RaPP redefines the anomaly detection metric by enhancing the reconstruction process. Reconstruction is the difference between the input and output of an autoencoder. RaPP extends this concept to what we refer to as the hidden layers in our paper. This is done by feeding the initial output to the (very same) autoencoder again and aggregating the intermediate activation vectors from the hidden layers.

 

 

SAP & NAP

To reiterate, RaPP enables the comparison of the output values produced in the encoder and decoder’s hidden spaces. We implemented two different methods to measure performance: RaPP’s Simple Aggregation along Pathway (SAP), and RaPP’s Normalized Aggregation along Pathway (NAP).

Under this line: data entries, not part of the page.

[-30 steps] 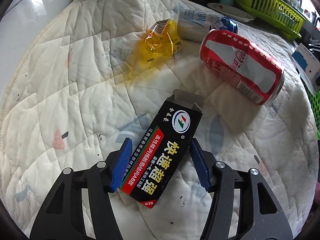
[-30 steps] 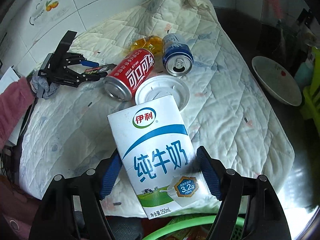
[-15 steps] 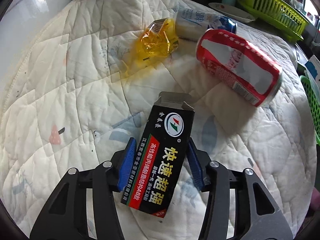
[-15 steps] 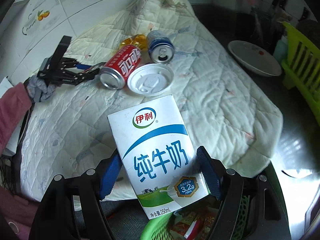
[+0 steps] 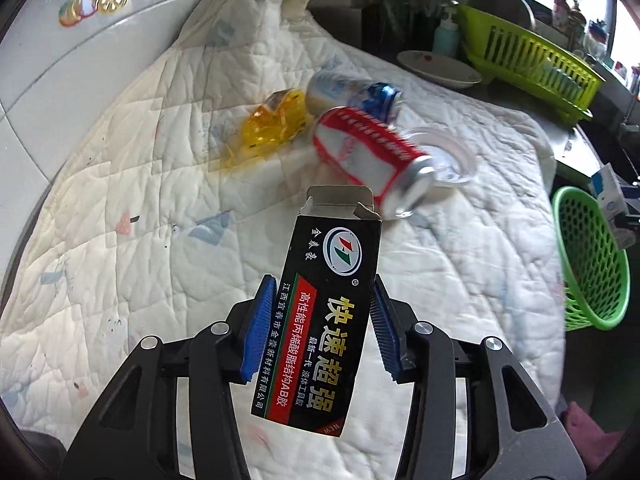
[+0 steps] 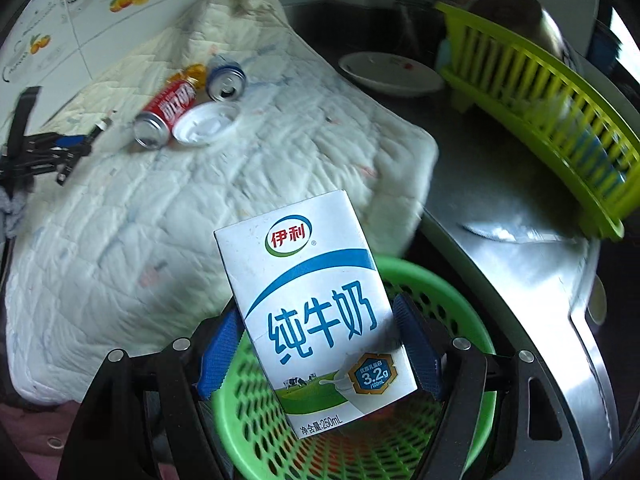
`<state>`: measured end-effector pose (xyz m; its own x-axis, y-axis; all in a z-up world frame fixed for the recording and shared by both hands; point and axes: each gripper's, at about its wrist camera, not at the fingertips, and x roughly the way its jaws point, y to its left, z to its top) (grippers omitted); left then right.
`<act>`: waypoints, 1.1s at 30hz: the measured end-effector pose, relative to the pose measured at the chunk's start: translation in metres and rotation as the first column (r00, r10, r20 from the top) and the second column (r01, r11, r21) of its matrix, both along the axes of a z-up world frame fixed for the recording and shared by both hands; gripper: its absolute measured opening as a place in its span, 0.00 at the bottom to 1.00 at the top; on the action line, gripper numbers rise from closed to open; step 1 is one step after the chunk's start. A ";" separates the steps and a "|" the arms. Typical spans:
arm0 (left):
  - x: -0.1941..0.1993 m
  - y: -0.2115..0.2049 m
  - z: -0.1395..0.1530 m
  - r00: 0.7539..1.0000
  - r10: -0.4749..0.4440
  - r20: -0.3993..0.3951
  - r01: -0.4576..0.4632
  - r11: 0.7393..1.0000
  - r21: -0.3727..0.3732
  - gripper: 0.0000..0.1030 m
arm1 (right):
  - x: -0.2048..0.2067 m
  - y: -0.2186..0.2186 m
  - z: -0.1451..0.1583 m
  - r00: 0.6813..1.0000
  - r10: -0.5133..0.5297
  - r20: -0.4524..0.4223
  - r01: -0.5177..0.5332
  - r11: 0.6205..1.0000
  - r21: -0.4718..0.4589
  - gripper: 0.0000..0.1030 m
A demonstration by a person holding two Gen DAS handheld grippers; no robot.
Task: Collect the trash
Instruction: 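Carry the milk carton and glue box to the green basket and release both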
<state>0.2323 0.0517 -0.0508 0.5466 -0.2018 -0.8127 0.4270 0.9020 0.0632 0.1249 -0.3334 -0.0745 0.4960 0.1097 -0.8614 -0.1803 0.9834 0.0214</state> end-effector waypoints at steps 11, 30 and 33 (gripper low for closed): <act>-0.068 -0.101 0.026 0.983 -0.181 0.041 0.184 0.981 -0.069 0.45 | -0.053 -0.050 -0.059 0.983 -0.170 -0.070 0.171 0.985 0.022 0.70; -0.116 -0.277 -0.011 0.922 -0.386 -0.025 0.374 0.906 -0.196 0.45 | -0.117 -0.092 -0.030 0.951 -0.299 0.076 0.286 0.947 0.145 0.74; -0.114 -0.293 -0.018 0.920 -0.389 -0.040 0.373 0.904 -0.208 0.46 | -0.124 -0.094 -0.023 0.945 -0.312 0.102 0.296 0.945 0.141 0.74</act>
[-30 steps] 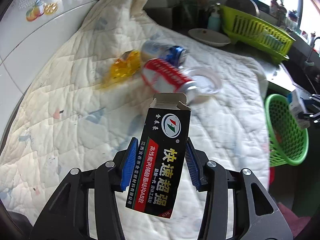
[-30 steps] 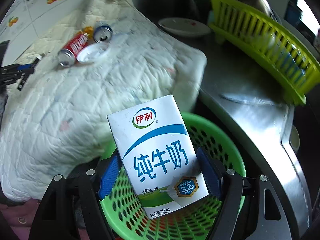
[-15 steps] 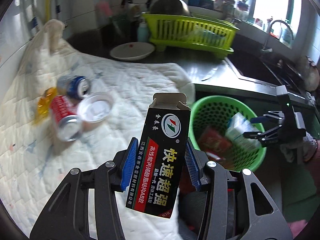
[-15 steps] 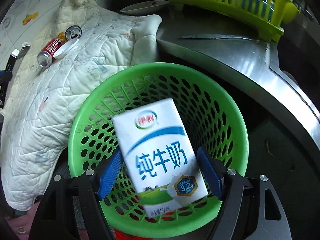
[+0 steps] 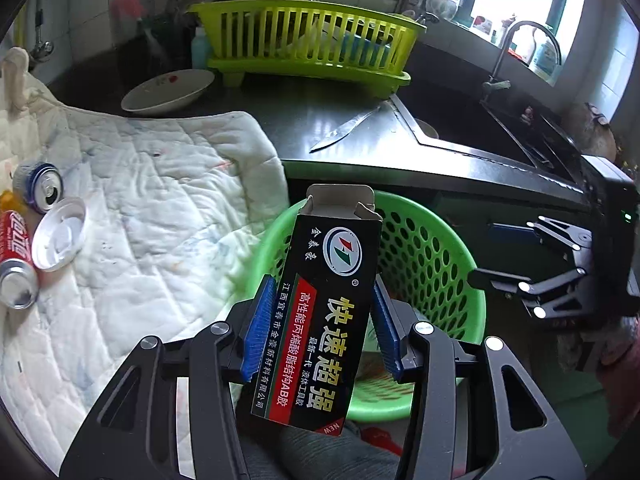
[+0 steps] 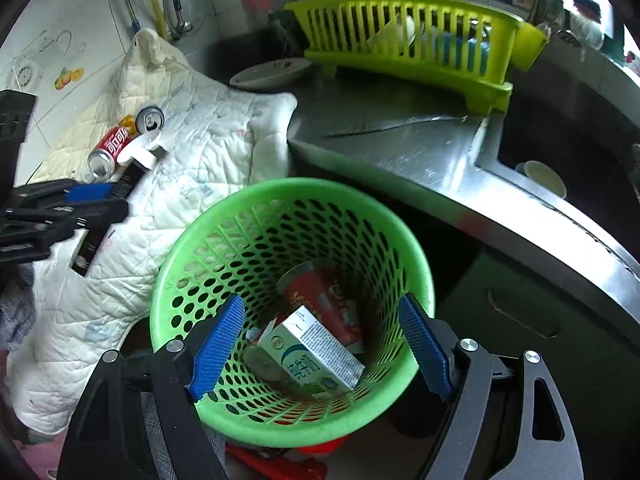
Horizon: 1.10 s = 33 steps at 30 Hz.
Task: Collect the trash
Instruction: 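Carry the milk carton and glue box to the green basket and release both, then grasp the red cola can with the left tool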
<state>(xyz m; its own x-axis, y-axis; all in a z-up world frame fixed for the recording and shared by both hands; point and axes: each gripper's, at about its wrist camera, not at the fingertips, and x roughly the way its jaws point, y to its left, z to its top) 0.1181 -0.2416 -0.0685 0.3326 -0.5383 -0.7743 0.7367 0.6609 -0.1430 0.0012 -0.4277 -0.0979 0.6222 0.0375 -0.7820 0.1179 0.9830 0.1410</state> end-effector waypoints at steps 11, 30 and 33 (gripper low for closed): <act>0.002 -0.027 -0.014 0.999 -0.012 -0.029 0.012 1.000 0.002 0.62 | -0.011 -0.001 0.011 0.999 -0.011 0.042 0.010 1.000 0.015 0.76; 0.025 0.063 0.014 0.980 0.197 0.026 -0.197 0.980 -0.030 0.68 | 0.024 0.036 0.032 0.994 0.083 0.071 -0.082 0.997 -0.014 0.81; 0.042 0.091 0.025 0.959 0.280 0.039 -0.279 0.960 -0.034 0.67 | 0.036 0.049 0.036 0.991 0.111 0.074 -0.110 0.994 -0.023 0.81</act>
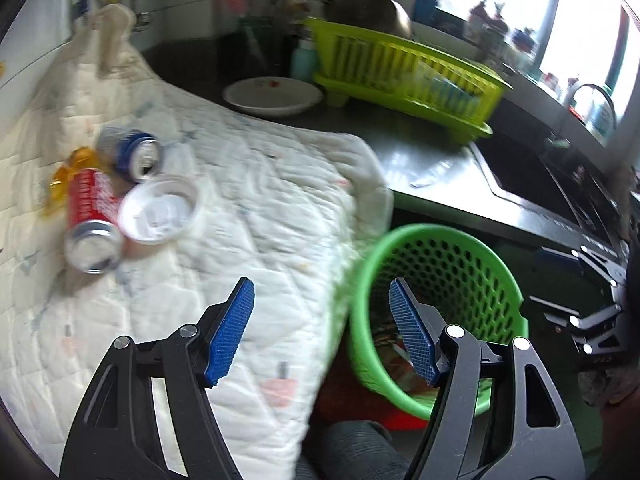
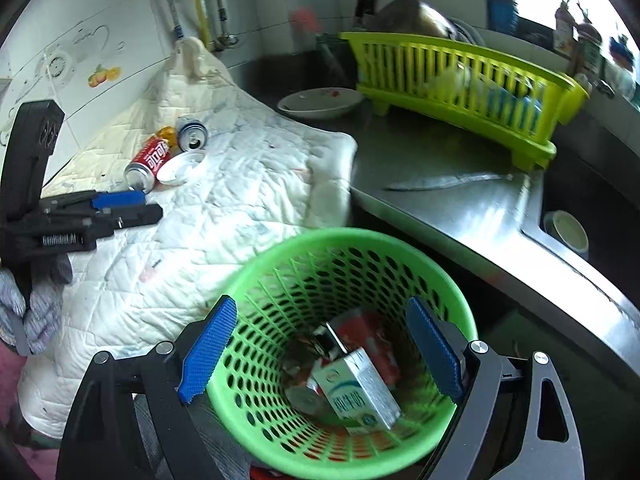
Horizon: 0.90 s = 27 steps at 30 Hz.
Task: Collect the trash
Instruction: 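Grasp the red cola can with the left tool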
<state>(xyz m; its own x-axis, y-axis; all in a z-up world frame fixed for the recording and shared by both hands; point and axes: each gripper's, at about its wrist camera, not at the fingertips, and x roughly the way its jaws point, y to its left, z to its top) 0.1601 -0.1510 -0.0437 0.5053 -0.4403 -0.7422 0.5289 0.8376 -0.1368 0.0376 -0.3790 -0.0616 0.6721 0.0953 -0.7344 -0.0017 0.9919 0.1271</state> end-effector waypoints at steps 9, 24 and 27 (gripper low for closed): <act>0.075 0.079 0.026 0.965 0.260 0.040 -0.261 0.964 0.047 0.72 | 0.041 0.042 0.007 0.995 0.095 0.007 -0.094 0.995 -0.014 0.81; 0.179 0.141 -0.015 0.896 0.425 -0.130 -0.422 0.905 0.051 0.77 | 0.118 0.104 0.008 0.970 0.245 -0.010 -0.245 0.969 -0.034 0.82; 0.188 0.142 -0.025 0.893 0.419 -0.166 -0.418 0.907 0.039 0.78 | 0.134 0.116 0.008 0.961 0.278 -0.014 -0.278 0.960 -0.038 0.83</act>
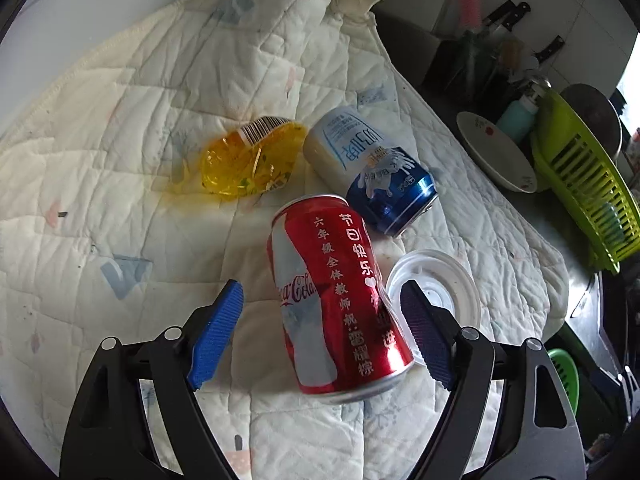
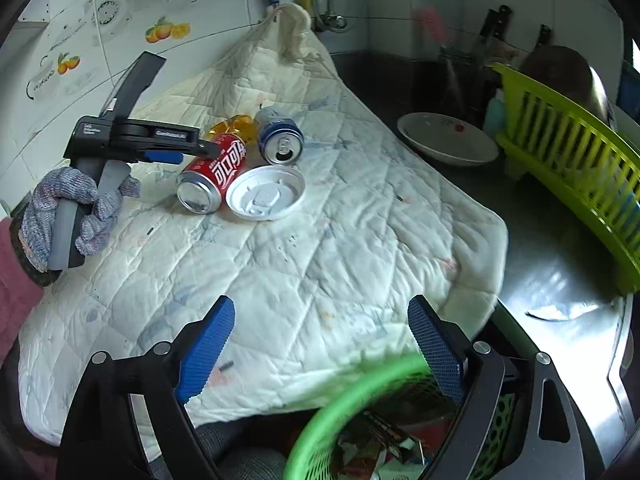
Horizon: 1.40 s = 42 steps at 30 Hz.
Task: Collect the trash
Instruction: 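Grasp the red cola can with the left tool, then grasp the white plastic lid with the right tool while the left tool holds the can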
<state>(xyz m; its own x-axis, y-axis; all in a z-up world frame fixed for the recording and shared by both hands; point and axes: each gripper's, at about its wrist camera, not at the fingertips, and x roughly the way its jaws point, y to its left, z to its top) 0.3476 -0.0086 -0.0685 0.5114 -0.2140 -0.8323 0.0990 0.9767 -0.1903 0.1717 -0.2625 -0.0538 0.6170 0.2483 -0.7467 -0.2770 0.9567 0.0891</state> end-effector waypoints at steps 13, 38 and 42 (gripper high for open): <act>0.011 0.003 -0.025 0.997 -0.045 -0.056 0.039 0.995 -0.093 0.65 | 0.059 0.041 -0.011 0.993 0.117 -0.005 -0.117 0.993 -0.013 0.85; -0.018 0.056 0.024 0.997 -0.022 0.071 0.027 0.997 -0.069 0.63 | 0.146 0.096 -0.058 0.976 0.198 -0.089 -0.204 0.977 -0.066 0.88; -0.021 0.058 0.025 0.997 -0.022 0.076 0.027 0.997 -0.071 0.63 | 0.155 0.101 -0.060 0.976 0.194 -0.097 -0.201 0.977 -0.070 0.89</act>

Figure 2 exemplifies SAP, but when the distribution is so, it merely depicts the distance from the origin. A more suitable approach would be to calculate the distribution as exemplified in figure 3, which is equivalent to achieving the Mahalnobis distance. To do this, we can attain a normalized distance by applying Singular Value Decomposition (SVD) to the hidden reconstruction error of each layer from the training set. This concept is also known as RAPP’s NAP.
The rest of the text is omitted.